Instructions to follow
The entries below should be given again exactly, minus their pictures.

•••••

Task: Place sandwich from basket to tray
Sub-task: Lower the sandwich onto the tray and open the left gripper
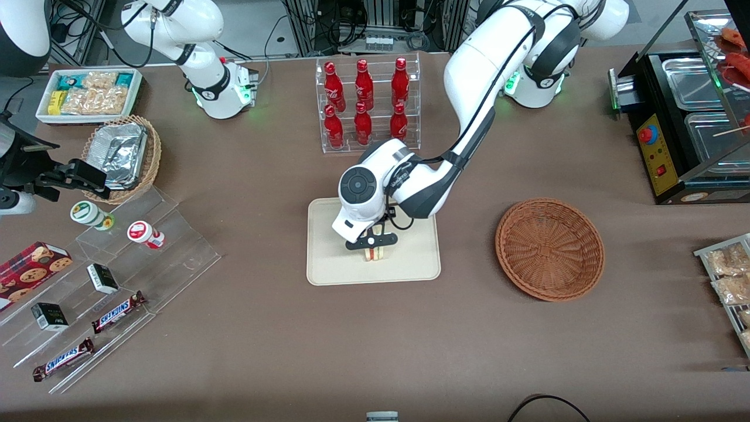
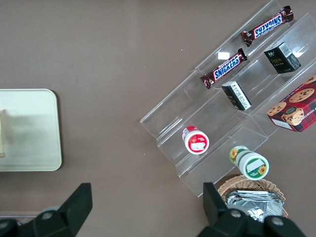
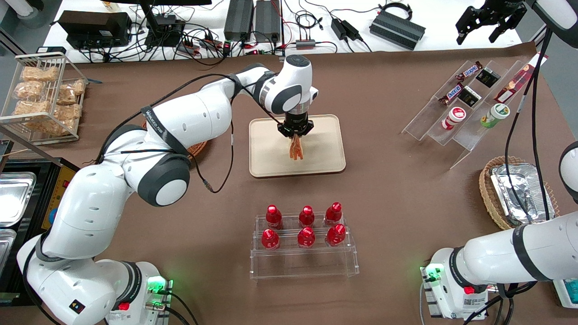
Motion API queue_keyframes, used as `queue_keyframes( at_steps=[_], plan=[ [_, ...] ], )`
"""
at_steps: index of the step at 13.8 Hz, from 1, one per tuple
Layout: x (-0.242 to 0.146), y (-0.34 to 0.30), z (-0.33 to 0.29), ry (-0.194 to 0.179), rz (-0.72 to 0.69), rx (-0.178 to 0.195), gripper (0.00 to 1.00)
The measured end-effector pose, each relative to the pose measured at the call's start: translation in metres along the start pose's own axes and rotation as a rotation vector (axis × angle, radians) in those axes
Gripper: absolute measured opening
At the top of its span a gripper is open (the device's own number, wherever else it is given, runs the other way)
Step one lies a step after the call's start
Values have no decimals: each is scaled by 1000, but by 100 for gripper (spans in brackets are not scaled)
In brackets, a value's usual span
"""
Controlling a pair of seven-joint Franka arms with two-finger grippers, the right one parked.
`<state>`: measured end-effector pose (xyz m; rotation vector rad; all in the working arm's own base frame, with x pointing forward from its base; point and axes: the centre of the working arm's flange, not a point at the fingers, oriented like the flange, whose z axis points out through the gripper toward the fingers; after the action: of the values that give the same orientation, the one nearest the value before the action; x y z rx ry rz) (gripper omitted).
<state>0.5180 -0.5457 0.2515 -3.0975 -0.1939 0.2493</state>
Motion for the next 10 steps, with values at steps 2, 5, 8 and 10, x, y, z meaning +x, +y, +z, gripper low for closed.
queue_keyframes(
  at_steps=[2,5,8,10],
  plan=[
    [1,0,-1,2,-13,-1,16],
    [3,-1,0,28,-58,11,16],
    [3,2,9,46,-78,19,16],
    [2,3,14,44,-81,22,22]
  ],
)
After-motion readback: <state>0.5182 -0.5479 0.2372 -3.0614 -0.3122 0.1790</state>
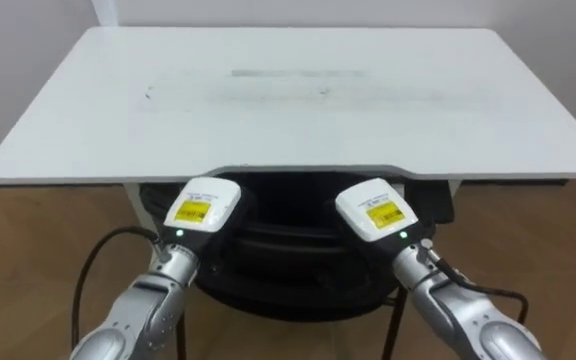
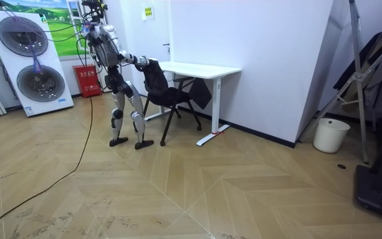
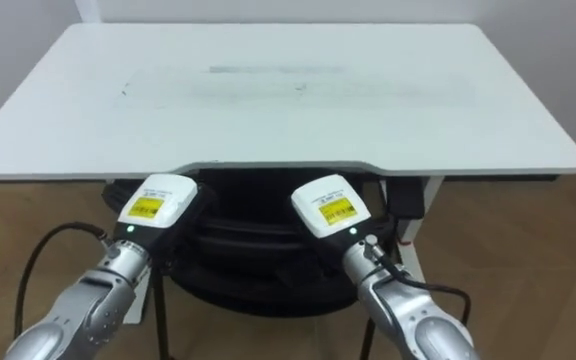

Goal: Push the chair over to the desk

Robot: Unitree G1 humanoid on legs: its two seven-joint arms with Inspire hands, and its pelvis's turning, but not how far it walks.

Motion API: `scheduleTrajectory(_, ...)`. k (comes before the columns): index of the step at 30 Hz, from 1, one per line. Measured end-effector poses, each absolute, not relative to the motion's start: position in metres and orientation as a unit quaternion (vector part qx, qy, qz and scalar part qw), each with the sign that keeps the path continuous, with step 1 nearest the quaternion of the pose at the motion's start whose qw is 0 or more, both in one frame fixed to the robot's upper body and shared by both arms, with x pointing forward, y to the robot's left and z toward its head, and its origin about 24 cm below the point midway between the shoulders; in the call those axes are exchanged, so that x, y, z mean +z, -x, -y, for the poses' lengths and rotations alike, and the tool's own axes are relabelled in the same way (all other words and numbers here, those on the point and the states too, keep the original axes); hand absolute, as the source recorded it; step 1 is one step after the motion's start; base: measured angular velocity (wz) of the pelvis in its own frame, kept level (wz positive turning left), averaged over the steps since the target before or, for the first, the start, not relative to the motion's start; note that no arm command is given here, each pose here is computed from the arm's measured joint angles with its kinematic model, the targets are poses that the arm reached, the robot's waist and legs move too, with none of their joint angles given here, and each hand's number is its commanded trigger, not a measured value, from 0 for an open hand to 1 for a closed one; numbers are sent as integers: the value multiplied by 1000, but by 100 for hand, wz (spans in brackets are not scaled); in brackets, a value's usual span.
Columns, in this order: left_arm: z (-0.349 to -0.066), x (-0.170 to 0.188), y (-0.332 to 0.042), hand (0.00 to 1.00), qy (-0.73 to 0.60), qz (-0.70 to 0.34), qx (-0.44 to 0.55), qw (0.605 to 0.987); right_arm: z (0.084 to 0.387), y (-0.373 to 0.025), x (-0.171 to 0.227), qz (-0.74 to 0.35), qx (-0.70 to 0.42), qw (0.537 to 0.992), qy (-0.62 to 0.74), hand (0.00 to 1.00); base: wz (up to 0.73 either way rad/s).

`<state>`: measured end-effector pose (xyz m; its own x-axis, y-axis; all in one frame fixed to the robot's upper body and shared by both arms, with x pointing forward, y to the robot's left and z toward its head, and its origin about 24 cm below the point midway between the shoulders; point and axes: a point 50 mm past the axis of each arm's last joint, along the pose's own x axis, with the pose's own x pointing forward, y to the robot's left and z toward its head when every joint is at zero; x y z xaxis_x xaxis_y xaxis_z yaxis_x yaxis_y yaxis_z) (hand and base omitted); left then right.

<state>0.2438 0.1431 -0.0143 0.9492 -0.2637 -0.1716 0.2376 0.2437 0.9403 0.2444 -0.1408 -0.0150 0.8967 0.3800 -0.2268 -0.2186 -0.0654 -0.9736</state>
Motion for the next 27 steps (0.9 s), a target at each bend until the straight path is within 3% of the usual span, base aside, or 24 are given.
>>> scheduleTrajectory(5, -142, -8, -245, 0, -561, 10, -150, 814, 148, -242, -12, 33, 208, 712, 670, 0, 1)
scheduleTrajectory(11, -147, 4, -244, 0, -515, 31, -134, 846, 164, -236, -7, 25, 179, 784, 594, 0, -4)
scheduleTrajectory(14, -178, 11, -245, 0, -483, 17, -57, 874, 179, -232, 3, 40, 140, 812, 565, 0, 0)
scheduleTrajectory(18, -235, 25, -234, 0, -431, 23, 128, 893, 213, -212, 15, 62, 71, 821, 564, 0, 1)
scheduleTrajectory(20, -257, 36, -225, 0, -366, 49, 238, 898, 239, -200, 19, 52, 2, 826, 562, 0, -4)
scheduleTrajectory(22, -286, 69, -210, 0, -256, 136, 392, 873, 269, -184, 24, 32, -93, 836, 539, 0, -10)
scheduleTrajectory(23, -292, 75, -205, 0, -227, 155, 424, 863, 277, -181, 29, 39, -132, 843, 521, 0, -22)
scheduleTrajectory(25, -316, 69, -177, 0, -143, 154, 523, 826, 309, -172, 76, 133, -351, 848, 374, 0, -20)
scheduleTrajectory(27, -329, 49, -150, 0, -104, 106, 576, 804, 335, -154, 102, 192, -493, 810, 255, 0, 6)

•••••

Answer below
Task: Place sandwich from basket to tray
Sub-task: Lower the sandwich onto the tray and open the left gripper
Motion API queue_keyframes, used as `queue_keyframes( at_steps=[_], plan=[ [_, ...] ], )`
"""
at_steps: index of the step at 13.8 Hz, from 1, one per tuple
Layout: x (-0.242 to 0.146), y (-0.34 to 0.30), z (-0.33 to 0.29), ry (-0.194 to 0.179), rz (-0.72 to 0.69), rx (-0.178 to 0.195), gripper (0.00 to 1.00)
The measured end-effector pose, each relative to the pose measured at the call's start: translation in metres along the start pose's own axes and rotation as a rotation vector (axis × angle, radians) in those axes
Gripper: absolute measured opening
At the top of its span a gripper is open (the device's own number, wherever else it is given, runs the other way)
Step one lies a step after the call's start
Values have no decimals: each is scaled by 1000, but by 100 for gripper (spans in brackets are not scaled)
In brackets, a value's usual span
"""
Controlling a pair of seven-joint Franka arms with two-finger grippers, the right one parked.
`<state>`: measured end-effector pose (xyz m; rotation vector rad; all in the working arm's own base frame, with x pointing forward from its base; point and axes: the centre of the working arm's flange, not a point at the fingers, oriented like the flange, whose z axis points out through the gripper toward the fingers; after the action: of the values that give the same orientation, the one nearest the value before the action; x y z rx ry rz) (gripper omitted).
<state>0.5180 -0.5457 0.2515 -3.0975 -0.1939 0.2493</state>
Motion for the next 10 steps, with values at steps 2, 5, 8 and 10, x, y, z meaning +x, +y, +z, gripper low for closed.
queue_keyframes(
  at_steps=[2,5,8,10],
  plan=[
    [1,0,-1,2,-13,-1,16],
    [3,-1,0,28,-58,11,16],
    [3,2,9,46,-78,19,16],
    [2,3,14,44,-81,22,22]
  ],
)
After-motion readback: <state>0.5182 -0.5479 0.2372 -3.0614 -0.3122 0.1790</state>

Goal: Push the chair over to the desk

Robot: Unitree G1 humanoid on legs: its two seven-joint arms with Inspire hands, and its pelvis's turning, but not how far it walks.

Motion API: `scheduleTrajectory(_, ...)`. k (comes before the columns): index of the step at 30 Hz, from 1, one per line. Measured end-effector poses, each absolute, not relative to the motion's start: position in metres and orientation as a unit quaternion (vector part qx, qy, qz and scalar part qw), each with the sign that keeps the path continuous, with step 1 nearest the quaternion of the pose at the motion's start whose qw is 0 or more, both in one frame fixed to the robot's upper body and shared by both arms, with x pointing forward, y to the robot's left and z toward its head, and its origin about 24 cm below the point midway between the shoulders; in the call those axes are exchanged, so that x, y, z mean +z, -x, -y, for the poses' lengths and rotations alike, and the tool's own axes are relabelled in the same way (all other words and numbers here, those on the point and the states too, keep the original axes); hand absolute, as the source recorded it; step 1 is one step after the motion's start; base: measured angular velocity (wz) of the pelvis in its own frame, kept level (wz positive turning left), averaged over the steps since the target before or, for the first, the start, not relative to the motion's start; note that no arm command is given here, each pose here is computed from the arm's measured joint angles with its kinematic model, the targets are poses that the arm reached, the robot's waist and legs move too, with none of their joint angles given here, and each hand's number is its commanded trigger, not a measured value, from 0 for an open hand to 1 for a closed one; numbers are sent as integers: the value multiplied by 1000, but by 100 for hand, wz (spans in brackets are not scaled); in brackets, a value's usual span.
Columns, in this order: left_arm: z (-0.349 to -0.066), x (-0.170 to 0.188), y (-0.332 to 0.042), hand (0.00 to 1.00), qy (-0.73 to 0.60), qz (-0.70 to 0.34), qx (-0.44 to 0.55), qw (0.605 to 0.987); right_arm: z (0.084 to 0.387), y (-0.373 to 0.025), x (-0.171 to 0.227), qz (-0.74 to 0.35), qx (-0.70 to 0.42), qw (0.537 to 0.992), qy (-0.62 to 0.74), hand (0.00 to 1.00); base: wz (up to 0.73 either way rad/s).

`<state>`: measured end-effector pose (xyz m; its own x-axis, y-axis; all in one frame fixed to the robot's upper body and shared by both arms, with x pointing forward, y to the robot's left and z toward its head, and its origin about 24 cm below the point midway between the shoulders; point and axes: a point 50 mm past the axis of each arm's last joint, along the pose's own x axis, with the pose's own x pointing forward, y to the robot's left and z toward its head when every joint is at zero; x y z xaxis_x xaxis_y xaxis_z yaxis_x yaxis_y yaxis_z) (hand and base omitted); left then right.

<state>0.2438 0.1431 -0.0143 0.9492 -0.2637 -0.1716 0.2376 0.2437 0.9403 0.2444 -0.1408 -0.0150 0.8967 0.3800 -0.2268 -0.2186 -0.0654 -0.9736</state>
Motion for the next 27 steps (0.9 s), a target at each bend until the straight path is within 3% of the usual span, base aside, or 24 are given.
>>> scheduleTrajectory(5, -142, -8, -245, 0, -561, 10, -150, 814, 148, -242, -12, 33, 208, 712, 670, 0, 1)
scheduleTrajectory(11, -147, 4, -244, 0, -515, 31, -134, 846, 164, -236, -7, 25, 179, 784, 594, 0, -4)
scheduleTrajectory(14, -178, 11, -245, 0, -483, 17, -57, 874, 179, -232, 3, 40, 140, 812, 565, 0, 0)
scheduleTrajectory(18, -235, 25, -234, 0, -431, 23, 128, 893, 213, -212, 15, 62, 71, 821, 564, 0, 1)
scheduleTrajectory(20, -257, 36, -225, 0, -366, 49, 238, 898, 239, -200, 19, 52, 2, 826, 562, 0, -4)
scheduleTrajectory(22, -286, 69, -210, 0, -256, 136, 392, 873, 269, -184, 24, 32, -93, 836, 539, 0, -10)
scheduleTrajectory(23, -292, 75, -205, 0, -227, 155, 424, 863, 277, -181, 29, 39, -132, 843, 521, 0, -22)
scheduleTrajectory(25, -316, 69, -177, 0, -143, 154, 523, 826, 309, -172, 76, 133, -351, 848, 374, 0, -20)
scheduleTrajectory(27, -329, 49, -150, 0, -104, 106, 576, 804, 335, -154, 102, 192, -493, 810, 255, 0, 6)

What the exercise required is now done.